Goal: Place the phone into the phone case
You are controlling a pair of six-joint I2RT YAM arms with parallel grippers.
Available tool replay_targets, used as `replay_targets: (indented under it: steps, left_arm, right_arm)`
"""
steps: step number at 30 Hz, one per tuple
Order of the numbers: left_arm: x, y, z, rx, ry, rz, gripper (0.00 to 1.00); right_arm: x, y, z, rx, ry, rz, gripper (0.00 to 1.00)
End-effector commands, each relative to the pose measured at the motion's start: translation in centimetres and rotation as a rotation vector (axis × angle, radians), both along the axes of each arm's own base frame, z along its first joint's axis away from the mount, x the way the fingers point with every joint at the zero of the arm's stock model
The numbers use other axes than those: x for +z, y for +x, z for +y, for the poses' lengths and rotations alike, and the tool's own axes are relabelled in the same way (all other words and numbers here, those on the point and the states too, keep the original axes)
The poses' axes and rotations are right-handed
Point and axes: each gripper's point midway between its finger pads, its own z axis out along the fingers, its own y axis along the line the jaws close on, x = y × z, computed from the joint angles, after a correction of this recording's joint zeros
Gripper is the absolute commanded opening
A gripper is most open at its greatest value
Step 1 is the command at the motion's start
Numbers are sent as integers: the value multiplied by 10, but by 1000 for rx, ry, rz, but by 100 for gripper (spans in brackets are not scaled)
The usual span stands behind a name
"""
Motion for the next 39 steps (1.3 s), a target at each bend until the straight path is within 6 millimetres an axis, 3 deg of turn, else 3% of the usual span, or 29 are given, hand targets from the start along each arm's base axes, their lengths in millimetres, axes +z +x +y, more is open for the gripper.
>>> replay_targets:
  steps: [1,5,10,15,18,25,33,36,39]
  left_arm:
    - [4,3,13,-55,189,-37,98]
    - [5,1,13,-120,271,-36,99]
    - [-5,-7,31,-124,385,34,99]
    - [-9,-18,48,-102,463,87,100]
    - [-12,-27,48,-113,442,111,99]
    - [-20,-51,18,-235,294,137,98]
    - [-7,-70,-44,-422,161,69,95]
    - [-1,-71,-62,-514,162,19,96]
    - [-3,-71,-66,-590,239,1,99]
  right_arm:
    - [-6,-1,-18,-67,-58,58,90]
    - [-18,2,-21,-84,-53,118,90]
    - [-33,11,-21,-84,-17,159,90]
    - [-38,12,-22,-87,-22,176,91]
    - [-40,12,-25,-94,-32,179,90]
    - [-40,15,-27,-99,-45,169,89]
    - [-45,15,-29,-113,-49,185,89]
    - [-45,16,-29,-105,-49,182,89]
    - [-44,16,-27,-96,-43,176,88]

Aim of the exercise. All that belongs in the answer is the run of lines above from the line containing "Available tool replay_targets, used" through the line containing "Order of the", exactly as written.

Your solution.
Available tool replay_targets, used as `replay_targets: (indented under it: steps, left_arm, right_arm)`
"""
steps: step number at 30 Hz, one per tuple
Order of the numbers: left_arm: x, y, z, rx, ry, rz, gripper (0.00 to 1.00); right_arm: x, y, z, rx, ry, rz, gripper (0.00 to 1.00)

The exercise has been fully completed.